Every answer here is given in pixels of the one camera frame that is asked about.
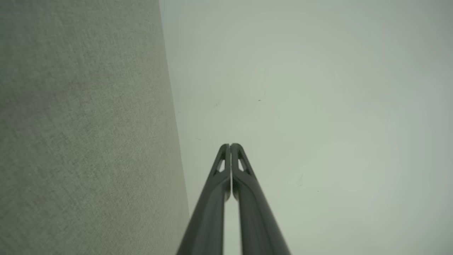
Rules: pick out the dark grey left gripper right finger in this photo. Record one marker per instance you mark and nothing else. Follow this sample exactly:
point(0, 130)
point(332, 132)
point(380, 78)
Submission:
point(256, 219)

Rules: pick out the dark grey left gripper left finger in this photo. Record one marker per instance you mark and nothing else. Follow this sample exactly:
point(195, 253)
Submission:
point(210, 216)

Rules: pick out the grey fabric sofa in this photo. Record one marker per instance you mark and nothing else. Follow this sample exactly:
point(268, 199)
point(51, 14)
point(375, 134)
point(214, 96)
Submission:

* PROBLEM STATEMENT: Copy exactly the lines that begin with the one containing "Rules: pick out the dark grey left gripper right" and continue to the end of the records, both included, and nothing more.

* THE COMPLETED TASK:
Rules: pick out the dark grey left gripper right finger in this photo. Record one marker per instance you mark and nothing else. Follow this sample exactly:
point(0, 130)
point(332, 132)
point(380, 78)
Submission:
point(256, 219)

Rules: pick out the dark grey left gripper left finger in this photo. Record one marker per instance you mark and nothing else. Follow this sample exactly:
point(195, 253)
Submission:
point(210, 216)

Rules: pick out the grey fabric sofa in this photo. Record one marker per instance you mark and nothing else. Follow this sample exactly:
point(268, 199)
point(51, 14)
point(375, 134)
point(214, 96)
Submission:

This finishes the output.